The gospel and this other gospel

I think grace was at work, compassion mattered and love allowed for God in his dealings with man to overlook a lot to draw them close to the message of the gospel He had for them.

The legacy people have of their ministry would endure long after they are gone, some ministers would have to look at how their message which may not be ministering to the needs of a wider society with attitudes and views so diametrically opposed to the church, because it is to those same people that the gospel really needs to be preached and they will not hear a word of it if the reputation that precedes the preacher is that of condemnation.

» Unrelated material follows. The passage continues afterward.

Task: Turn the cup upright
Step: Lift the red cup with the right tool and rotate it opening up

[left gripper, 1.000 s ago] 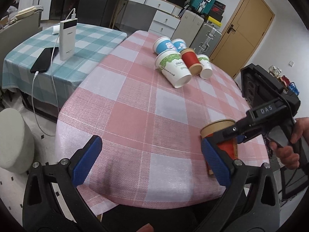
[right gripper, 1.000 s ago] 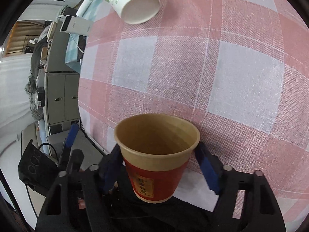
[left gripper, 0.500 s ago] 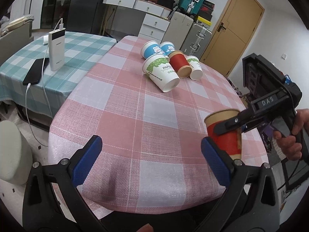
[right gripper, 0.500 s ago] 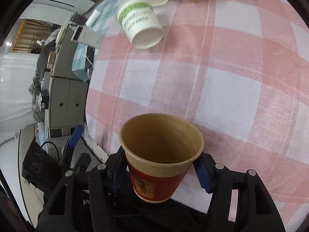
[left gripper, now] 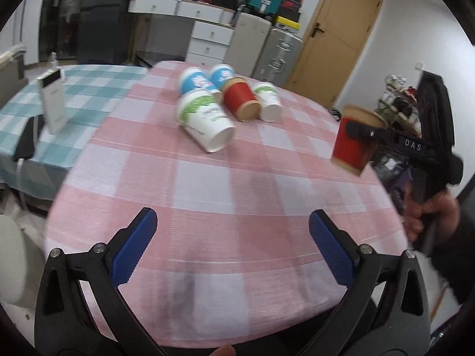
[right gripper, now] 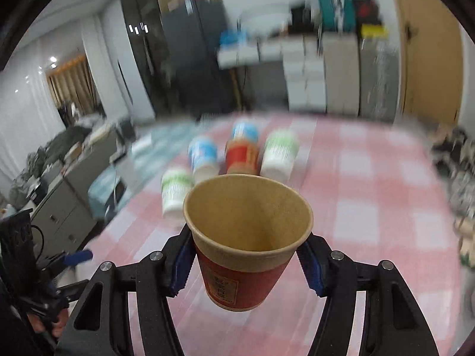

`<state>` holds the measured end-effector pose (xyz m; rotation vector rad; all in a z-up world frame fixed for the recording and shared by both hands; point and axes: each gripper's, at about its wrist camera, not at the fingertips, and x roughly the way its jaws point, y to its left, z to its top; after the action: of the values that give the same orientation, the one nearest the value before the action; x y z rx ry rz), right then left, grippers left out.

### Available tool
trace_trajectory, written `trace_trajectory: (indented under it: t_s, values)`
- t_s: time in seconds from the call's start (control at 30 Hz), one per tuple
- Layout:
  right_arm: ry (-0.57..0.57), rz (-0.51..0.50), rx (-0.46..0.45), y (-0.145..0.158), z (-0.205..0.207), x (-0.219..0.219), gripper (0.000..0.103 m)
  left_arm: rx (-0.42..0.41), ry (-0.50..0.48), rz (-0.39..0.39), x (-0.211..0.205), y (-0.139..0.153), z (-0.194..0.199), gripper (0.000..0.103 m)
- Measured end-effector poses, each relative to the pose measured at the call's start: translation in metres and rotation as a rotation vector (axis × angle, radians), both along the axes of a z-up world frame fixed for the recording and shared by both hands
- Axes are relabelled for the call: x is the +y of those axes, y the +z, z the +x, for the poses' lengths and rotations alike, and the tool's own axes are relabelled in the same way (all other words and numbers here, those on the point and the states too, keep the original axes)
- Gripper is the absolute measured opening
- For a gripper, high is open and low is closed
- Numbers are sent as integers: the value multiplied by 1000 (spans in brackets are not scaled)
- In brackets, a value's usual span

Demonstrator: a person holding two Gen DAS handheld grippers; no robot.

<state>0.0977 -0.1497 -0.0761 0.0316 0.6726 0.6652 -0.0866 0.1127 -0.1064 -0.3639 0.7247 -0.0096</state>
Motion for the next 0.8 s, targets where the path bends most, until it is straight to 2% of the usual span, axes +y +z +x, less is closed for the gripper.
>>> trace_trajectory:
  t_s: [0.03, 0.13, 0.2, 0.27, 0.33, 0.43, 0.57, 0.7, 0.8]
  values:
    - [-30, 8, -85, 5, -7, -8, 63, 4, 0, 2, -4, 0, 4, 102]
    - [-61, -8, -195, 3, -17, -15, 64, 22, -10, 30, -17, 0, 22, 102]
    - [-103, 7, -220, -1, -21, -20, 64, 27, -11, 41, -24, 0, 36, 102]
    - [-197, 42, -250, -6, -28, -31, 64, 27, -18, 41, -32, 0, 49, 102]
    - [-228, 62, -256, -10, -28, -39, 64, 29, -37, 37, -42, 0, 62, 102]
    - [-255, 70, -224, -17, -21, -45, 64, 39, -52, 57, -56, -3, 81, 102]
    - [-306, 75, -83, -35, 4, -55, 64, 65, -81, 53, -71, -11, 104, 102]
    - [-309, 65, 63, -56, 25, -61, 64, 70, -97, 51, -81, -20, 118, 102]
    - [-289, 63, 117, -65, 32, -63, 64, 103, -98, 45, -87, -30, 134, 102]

I dare say as in the epistle to the Galatians, they preach another gospel [13].

Sources

[1] YouTube - Margaret Court, record holder in tennis

[2] Margaret Court - Wikipedia, the free encyclopedia

[3] Peter Akinola - Wikipedia, the free encyclopedia

[4] New Archbishop of Nigeria Anglican Church declares support for homophobia « Justice for Gay Africans Society

[5] Violence Erupts at Kato Funeral | News | The Advocate

[6] Bible Story about Rahab Helping the Spies

[7] Story of David and Bathsheba for Kids

[8] Jesus and Samaritan Woman

[9] Jesus and the Woman Taken in Adultery

[10] 1 Corinthians 5:1 It is actually reported that there is sexual immorality among you, and of a kind that does not occur even among pagans: A man has his father's wife.

[11] I Corinthians 13 - Passage Lookup - New International Version, ©2011 - BibleGateway.com

[12] 1 Corinthians 14 - Passage Lookup - New International Version, ©2011 - BibleGateway.com

[13] Galatians 1:8 But even if we or an angel from heaven should preach a gospel other than the one we preached to you, let him be eternally condemned!

1 comment:

Anonymous said...

I agree that what ministers frequently preach on this issue marks a low point in human relations. At the same time, I believe that - so long as they accept that there is a concept of rule of law which goes beyond particular views, homophobes, too, should be treated in a tolerant way. Take the case of Owen and Eunice Johns in Britain, for example. It wouldn't be nice to think of a fostered child of theirs having a "coming out". But that shouldn't be the only concern when judging peoples' suitability as foster parents. After all, natural parents can be homophobes, too.

I'm deeply skeptical of intolerant views of the world, and even more so when they come in a "religious" guise. But I'm becoming more skeptical of political correctness, too. Terror by the virtuous is still terror.